I just had a truly horrible experience.
I’d just finished the first chart on Little Birds, and was about to start on the first sleeve. ‘Hmm,’ I thought, ‘I know I only just started a new ball of yarn, but I should probably go check how much I have left.’
I couldn’t find it. I knew it was still in the mailing envelope, a rather fetching blue metallic number. I knew that there should be at least one ball of Heron and one of Laurel left in it. But I couldn’t find the damn thing anywhere. Not beside the futon. Not beside the bed. Not in my work bag (I didn’t think I’d taken them to work, but you never know). Not in the office. Not – and I don’t know why I checked, but I suppose it’s good to be certain – in the bathroom.

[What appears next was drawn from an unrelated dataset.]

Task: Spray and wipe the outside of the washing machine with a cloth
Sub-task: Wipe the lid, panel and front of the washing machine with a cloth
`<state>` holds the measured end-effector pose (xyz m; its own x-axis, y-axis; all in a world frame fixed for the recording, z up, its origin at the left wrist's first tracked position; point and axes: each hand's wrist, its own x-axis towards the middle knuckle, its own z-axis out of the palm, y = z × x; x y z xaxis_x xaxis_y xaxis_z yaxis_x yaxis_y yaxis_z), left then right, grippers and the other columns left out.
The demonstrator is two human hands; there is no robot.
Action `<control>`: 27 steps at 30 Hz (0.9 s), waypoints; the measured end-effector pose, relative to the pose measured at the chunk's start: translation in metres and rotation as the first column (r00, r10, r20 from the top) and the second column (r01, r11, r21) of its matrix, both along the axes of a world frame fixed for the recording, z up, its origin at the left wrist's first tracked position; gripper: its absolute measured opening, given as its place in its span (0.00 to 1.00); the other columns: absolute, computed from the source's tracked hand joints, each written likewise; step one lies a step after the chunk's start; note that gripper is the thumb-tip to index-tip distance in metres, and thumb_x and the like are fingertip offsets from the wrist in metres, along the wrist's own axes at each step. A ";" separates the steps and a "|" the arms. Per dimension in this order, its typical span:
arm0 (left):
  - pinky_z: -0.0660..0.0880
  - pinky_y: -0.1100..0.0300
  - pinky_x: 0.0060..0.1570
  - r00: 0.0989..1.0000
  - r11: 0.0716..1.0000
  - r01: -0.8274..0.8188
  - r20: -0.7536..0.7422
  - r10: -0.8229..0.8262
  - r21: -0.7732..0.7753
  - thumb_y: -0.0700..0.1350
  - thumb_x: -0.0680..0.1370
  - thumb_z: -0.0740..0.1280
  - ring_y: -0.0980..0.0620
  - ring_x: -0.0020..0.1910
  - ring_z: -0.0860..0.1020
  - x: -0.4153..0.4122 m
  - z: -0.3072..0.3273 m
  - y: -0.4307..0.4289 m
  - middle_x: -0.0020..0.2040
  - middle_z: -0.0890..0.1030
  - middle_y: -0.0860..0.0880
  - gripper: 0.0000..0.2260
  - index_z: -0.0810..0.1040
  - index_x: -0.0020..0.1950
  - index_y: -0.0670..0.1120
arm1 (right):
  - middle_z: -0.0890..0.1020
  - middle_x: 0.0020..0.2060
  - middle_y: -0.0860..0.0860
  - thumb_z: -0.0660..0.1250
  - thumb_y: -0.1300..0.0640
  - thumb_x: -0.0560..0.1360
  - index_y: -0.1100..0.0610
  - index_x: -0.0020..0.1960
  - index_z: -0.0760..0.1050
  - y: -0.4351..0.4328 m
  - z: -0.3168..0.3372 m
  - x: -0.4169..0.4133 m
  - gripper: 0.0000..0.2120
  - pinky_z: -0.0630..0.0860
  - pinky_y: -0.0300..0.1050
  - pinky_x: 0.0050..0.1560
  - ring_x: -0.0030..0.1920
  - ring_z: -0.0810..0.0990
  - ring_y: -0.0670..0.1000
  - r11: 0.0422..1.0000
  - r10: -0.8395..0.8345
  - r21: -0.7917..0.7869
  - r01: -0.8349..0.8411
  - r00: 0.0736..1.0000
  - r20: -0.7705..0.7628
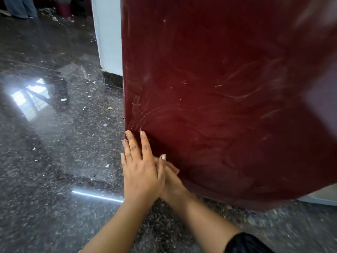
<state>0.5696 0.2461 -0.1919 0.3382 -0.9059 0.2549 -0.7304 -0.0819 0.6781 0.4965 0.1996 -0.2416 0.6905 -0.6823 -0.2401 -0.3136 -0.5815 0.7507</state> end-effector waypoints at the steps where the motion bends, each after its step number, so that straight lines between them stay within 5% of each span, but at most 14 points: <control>1: 0.45 0.48 0.74 1.000 1.000 -0.001 -0.011 0.000 -0.023 0.58 0.78 0.52 0.47 0.74 0.37 -0.002 0.001 -0.003 0.73 0.31 0.45 0.34 0.32 0.71 0.48 | 0.76 0.64 0.42 0.41 0.58 0.80 0.48 0.70 0.65 0.001 -0.011 -0.005 0.24 0.59 0.43 0.72 0.64 0.72 0.43 0.994 -0.057 0.087 0.062 0.997 -0.056; 3: 0.46 0.49 0.74 0.999 0.998 0.031 -0.043 -0.033 -0.046 0.59 0.77 0.52 0.49 0.74 0.37 -0.005 0.001 -0.005 0.72 0.29 0.48 0.34 0.31 0.71 0.49 | 0.77 0.61 0.35 0.55 0.40 0.78 0.41 0.64 0.72 0.006 -0.007 -0.022 0.18 0.56 0.37 0.72 0.65 0.71 0.41 0.997 -0.065 0.047 0.068 0.996 -0.062; 5: 0.47 0.49 0.74 0.998 0.997 0.063 -0.020 -0.064 -0.032 0.58 0.77 0.52 0.48 0.75 0.38 -0.005 -0.004 -0.004 0.71 0.29 0.48 0.35 0.32 0.72 0.48 | 0.78 0.62 0.41 0.59 0.42 0.74 0.50 0.66 0.73 0.006 -0.010 -0.043 0.23 0.54 0.48 0.73 0.68 0.67 0.55 0.992 0.120 -0.004 -0.123 0.971 -0.208; 8: 0.49 0.47 0.73 0.992 0.991 0.129 -0.004 -0.129 0.038 0.57 0.78 0.53 0.45 0.75 0.39 -0.007 -0.016 0.003 0.71 0.29 0.46 0.35 0.34 0.73 0.46 | 0.67 0.72 0.44 0.58 0.43 0.75 0.52 0.73 0.61 -0.001 0.010 -0.086 0.29 0.47 0.56 0.73 0.74 0.58 0.51 0.973 0.222 -0.059 -0.223 0.975 -0.026; 13: 0.54 0.47 0.72 0.982 0.980 0.183 -0.071 -0.177 0.077 0.58 0.77 0.53 0.41 0.75 0.47 -0.027 -0.027 0.004 0.70 0.27 0.46 0.36 0.33 0.72 0.46 | 0.69 0.71 0.46 0.64 0.48 0.73 0.50 0.70 0.69 -0.009 0.030 -0.116 0.26 0.48 0.58 0.72 0.73 0.59 0.52 0.965 0.251 -0.155 -0.211 0.915 0.317; 17: 0.55 0.47 0.72 0.973 0.974 0.198 -0.139 -0.183 0.106 0.64 0.74 0.46 0.40 0.75 0.47 -0.045 -0.031 0.003 0.68 0.23 0.48 0.36 0.27 0.69 0.50 | 0.69 0.70 0.44 0.70 0.48 0.67 0.50 0.72 0.62 -0.013 0.017 -0.153 0.36 0.54 0.59 0.69 0.72 0.61 0.51 0.953 0.278 -0.174 -0.248 0.944 0.177; 20: 0.59 0.44 0.70 0.967 0.961 0.232 -0.147 -0.210 0.154 0.65 0.73 0.45 0.37 0.74 0.51 -0.054 -0.036 0.004 0.67 0.21 0.48 0.37 0.26 0.70 0.50 | 0.70 0.69 0.43 0.72 0.48 0.66 0.50 0.71 0.66 -0.007 0.010 -0.199 0.35 0.52 0.58 0.70 0.71 0.66 0.49 0.953 0.278 -0.140 -0.269 0.959 0.046; 27: 0.62 0.44 0.68 0.946 0.920 0.316 -0.152 -0.287 0.233 0.61 0.76 0.51 0.36 0.73 0.53 -0.074 -0.048 0.007 0.65 0.19 0.47 0.37 0.29 0.72 0.47 | 0.58 0.74 0.41 0.53 0.54 0.78 0.45 0.75 0.56 0.001 0.025 -0.221 0.26 0.53 0.62 0.69 0.72 0.54 0.56 0.906 0.248 -0.420 -0.046 0.863 0.439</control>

I spent about twenty minutes searching before I started to get teary. I wondered whether DG or I had absent-mindedly thrown it away. That’s obviously crazy talk, because that would imply either of us had done some housework. But not crazy enough to stop me gingerly examining the contents of the kitchen bin.
By this point I was pretty much tearing my hair out. I tried to convince myself to sit down and relax, maybe post an ‘I lost my :insert object:‘ tweet, which normally causes missing objects to re-appear. But I couldn’t. I couldn’t even tweet. It was too serious a situation. This was wool, man. I cannot relax or spend time sending frivolous messages while wool is missing.
Eventually, I went back in the office, and in a moment of inspired desperation, rummaged deep in a box of miscellaneous wires and adapters for random electrical devices we probably don’t own any more. And there was my bag of yarn, sitting happily on top of a file of sewing patterns I didn’t even know was missing.
Why in the hell it ended up there I may never know. But at least now I can relax, and get started on my sleeves.